The Practice of Groundedness – Stulberg

Title: The Practice of Groundedness

Author: Stulberg, Brad

Genre: Practical Nonfiction

Category: Fundamentals, Habits, Work Philosophy, Values, Organization


In the past, I have let myself get overwhelmed and paralyzed, in a sense, regarding habits and projects. Analysis Paralysis or the Paradox of Choice. I never had the vocabulary to describe and articulate these frenetic feelings I have had around work until I read The Practice of Groundedness. I always felt an urgency and a need to construct the perfect plan and then execute that plan. Inevitably these routines concluded with both an exasperation due to never being perfect and ultimately a track record of shallow results. Through the lens of values and a sustainable approach to growth, Stulberg presents a way to view the philosophy and failures of the “chronically behind” and rushed approach to growth. Stulberg’s perspective and the language which he uses to illustrate that perspective are refreshing and timely. A welcome lesson and mindshift in these times of hyper connectivity and ever present burnout.

Important Points:

Heroic Individualism

Why do we feel so burnt out? Stulberg begins his book by describing the culture that exists today; a culture that springs from hyper connectivity, hustle culture, and a reinforced lifestyle of “always being on”. Some of these qualities are decidedly western but Stulberg argues that they are magnified by the technology that is ever present in our lives. Today’s culture has lead to a population of people that are exhausted, worried, and pursued by a background level of anxiety reminding them that they could be doing more at every spare moment. Stulberg defines this state and climate as Heroic Individualism; “…an ongoing game of one-upmanship, against both yourself and others, paired with limiting belief that measurable achievement is the only arbiter of success. Stulberg goes on to say that culture perpetuates this state by relentlessly saying “…you need to be better, feel better, think more positively, have more, and ‘optimize’ your life – only to offer shallow and superficial solutions that, at best, leave you wanting.”

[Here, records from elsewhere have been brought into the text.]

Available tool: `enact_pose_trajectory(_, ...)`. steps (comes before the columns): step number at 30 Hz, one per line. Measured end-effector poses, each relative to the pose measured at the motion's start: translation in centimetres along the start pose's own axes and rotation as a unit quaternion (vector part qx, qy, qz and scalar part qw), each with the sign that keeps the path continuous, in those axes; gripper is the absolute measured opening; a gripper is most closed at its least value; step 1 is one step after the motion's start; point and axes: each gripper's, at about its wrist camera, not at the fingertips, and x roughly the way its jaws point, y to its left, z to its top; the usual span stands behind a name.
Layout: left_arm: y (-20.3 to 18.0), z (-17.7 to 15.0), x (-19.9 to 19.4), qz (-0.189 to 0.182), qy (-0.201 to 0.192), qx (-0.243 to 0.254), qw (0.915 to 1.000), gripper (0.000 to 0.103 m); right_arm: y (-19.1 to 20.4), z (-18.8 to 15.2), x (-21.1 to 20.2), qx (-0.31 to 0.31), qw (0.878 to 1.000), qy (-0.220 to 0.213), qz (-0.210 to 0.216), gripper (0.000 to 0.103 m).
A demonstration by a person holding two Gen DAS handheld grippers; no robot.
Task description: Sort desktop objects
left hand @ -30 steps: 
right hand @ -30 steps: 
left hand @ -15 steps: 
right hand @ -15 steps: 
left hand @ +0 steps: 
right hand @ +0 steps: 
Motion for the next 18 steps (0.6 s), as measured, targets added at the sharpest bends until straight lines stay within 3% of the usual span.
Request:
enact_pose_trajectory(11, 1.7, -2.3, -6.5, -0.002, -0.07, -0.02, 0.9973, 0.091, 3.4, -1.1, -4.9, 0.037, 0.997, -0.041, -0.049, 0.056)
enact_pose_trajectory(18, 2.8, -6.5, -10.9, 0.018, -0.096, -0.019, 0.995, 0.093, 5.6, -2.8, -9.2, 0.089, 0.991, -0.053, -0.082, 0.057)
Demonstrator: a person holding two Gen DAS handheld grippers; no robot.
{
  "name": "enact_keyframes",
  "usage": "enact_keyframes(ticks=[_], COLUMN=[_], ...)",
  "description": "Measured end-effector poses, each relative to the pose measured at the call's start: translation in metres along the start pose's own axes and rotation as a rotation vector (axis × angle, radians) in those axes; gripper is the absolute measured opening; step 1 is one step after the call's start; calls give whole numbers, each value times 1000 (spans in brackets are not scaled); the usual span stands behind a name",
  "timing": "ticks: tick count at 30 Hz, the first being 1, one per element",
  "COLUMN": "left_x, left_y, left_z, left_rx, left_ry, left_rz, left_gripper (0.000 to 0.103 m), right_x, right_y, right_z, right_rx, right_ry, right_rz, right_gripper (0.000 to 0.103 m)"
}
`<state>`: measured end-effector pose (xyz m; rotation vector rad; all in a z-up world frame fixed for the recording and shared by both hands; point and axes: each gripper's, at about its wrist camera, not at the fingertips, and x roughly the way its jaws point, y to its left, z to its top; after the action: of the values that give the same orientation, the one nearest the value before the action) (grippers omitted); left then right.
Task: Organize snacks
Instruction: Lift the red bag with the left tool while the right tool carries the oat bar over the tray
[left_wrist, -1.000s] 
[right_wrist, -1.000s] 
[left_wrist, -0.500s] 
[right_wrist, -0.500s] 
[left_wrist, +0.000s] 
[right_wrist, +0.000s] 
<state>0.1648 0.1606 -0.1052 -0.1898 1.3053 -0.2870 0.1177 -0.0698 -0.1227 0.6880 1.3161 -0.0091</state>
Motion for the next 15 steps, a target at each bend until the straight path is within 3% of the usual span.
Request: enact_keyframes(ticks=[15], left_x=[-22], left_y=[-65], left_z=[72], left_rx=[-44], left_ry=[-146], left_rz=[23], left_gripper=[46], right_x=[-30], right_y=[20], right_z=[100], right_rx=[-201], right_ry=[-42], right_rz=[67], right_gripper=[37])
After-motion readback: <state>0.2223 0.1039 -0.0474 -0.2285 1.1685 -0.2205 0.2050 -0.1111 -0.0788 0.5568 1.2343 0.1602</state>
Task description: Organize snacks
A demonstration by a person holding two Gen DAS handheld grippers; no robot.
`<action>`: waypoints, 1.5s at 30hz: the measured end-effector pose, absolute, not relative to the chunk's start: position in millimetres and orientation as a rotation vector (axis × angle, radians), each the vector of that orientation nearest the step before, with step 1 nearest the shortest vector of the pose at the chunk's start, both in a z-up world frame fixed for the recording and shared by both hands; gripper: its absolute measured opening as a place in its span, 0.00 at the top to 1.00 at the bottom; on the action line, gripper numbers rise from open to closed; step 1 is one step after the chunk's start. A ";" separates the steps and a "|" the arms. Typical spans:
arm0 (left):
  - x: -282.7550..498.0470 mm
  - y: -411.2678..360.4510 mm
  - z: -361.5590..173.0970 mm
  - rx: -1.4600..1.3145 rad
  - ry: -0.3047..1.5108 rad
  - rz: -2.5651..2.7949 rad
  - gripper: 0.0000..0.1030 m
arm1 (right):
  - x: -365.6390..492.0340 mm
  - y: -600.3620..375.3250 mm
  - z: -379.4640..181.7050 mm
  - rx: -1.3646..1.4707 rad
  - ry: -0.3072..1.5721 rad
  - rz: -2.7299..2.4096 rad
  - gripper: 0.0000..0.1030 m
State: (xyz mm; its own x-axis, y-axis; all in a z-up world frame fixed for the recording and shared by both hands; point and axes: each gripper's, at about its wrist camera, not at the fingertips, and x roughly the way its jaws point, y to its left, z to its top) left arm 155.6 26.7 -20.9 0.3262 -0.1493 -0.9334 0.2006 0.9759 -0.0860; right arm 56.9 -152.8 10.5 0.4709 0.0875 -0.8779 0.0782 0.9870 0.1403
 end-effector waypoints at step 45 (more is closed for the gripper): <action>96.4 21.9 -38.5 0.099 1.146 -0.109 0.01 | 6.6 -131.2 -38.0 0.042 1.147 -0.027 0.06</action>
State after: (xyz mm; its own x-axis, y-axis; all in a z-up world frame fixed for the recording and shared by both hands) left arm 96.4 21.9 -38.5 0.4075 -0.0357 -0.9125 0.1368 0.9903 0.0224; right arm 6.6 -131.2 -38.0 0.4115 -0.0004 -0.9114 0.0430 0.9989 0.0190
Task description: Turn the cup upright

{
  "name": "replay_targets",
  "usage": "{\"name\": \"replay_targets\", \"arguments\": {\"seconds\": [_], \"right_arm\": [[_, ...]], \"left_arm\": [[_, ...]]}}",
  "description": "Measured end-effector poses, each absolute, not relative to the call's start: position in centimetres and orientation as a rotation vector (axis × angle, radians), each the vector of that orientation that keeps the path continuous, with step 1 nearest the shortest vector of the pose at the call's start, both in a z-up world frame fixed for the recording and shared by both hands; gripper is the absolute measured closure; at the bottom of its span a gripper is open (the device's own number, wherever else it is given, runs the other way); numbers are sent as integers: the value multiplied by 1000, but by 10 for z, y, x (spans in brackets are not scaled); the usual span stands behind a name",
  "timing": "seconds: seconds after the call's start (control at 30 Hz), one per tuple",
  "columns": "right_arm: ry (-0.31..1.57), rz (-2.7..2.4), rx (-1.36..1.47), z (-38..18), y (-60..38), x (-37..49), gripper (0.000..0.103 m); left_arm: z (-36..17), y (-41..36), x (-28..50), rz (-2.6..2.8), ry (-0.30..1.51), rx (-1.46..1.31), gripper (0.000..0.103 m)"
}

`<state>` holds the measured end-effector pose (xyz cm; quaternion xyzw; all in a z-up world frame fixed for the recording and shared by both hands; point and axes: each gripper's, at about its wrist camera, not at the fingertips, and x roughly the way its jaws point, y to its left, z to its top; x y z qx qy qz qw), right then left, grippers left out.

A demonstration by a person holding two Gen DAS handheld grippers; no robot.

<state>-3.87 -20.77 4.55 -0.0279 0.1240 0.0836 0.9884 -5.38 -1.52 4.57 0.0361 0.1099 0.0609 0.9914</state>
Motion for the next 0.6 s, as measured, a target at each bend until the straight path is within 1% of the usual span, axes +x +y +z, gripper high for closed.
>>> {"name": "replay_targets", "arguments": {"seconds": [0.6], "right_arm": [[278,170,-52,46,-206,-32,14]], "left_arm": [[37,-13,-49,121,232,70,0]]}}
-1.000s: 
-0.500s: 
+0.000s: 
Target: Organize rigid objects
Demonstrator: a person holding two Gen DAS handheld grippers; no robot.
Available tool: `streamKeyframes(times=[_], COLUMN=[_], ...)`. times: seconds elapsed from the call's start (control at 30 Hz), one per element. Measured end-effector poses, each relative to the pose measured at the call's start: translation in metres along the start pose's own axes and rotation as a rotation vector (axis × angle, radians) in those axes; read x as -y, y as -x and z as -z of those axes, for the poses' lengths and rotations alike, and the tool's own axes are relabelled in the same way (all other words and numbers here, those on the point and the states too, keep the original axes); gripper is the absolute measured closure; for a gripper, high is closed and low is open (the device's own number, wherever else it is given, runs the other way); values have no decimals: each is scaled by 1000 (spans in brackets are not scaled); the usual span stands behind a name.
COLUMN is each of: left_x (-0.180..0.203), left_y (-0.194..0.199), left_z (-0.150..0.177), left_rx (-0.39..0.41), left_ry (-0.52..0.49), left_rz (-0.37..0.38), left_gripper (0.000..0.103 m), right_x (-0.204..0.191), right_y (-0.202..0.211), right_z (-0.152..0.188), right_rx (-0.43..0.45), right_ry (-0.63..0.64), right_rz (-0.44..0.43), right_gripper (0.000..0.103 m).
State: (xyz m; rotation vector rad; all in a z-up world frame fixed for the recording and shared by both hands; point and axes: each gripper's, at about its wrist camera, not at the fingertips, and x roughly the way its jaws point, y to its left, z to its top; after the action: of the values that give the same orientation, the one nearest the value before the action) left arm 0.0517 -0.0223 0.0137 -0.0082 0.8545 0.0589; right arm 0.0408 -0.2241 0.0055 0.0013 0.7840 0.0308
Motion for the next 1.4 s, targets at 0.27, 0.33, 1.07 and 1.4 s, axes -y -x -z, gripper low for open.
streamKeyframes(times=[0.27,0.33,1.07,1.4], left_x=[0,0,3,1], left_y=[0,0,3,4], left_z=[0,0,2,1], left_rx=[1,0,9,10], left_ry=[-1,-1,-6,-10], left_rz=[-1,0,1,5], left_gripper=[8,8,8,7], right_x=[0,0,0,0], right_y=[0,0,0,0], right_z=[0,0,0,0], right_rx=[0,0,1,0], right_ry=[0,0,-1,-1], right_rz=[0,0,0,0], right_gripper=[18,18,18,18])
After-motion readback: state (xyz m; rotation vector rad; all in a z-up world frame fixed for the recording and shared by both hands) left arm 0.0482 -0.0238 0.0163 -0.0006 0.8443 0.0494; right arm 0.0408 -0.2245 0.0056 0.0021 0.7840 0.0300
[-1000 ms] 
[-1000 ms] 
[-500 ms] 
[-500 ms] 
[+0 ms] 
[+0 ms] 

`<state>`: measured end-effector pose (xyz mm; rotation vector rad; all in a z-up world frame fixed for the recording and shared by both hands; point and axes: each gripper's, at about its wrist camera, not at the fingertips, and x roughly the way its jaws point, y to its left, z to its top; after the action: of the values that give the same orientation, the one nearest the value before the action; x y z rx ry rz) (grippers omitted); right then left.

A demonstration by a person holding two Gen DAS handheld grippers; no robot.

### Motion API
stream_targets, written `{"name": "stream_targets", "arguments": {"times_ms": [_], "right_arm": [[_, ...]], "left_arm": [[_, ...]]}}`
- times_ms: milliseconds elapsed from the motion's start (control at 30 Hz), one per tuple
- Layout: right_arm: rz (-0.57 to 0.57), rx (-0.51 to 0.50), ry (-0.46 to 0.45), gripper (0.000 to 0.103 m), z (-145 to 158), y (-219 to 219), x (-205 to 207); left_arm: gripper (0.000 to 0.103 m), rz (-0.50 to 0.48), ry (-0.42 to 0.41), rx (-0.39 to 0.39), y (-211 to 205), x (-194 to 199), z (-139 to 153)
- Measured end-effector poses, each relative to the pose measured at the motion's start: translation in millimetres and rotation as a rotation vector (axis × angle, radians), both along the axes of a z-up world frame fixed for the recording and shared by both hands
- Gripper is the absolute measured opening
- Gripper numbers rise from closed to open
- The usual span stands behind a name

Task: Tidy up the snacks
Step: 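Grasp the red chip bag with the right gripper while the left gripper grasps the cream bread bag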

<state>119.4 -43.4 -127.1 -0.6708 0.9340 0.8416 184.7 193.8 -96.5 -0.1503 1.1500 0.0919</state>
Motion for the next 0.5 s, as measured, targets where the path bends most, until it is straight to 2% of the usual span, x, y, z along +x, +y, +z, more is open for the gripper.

Principles of Groundedness

Stulberg’s antidote to the pitfalls of Heroic Individualism is Groundedness. He describes Groundedness as “…an unwavering internal strength and self confidence that sustains you through ups and downs. It is a deep reservoir of integrity and fortitude, of wholeness, out of which lasting performance, well-being, and fulfillment emerge.” Contrasting with modern culture, Groundedness is an approach to life that springs from your innermost values and focuses on creating a meaningful life in the present moment. Rather than living with insatiable striving and ambition, Groundedness instead turns the focus to actions that are conducive to sustainable growth and fulfillment in the here and now. It combats the unfocused and frenetic lifestyle that characterizes modern culture and replaces it with a simpler way forward. Rather than a life of infinite opportunities that paralyzes you with ever better choices leaving you with a history of half baked results, etc – a life centered around Groundedness allows you to focus on what’s actually important; “Groundedness does not eliminate ambition, it situates and stabilizes these qualities, so that your striving and ambition become less frenetic and more focused, sustainable and fulfilling; less about achieving something out in front of you and more about living in alignment with your innermost values, pursuing your interests, and expressing your authentic self in the here and now, and in a manner you can be proud of.”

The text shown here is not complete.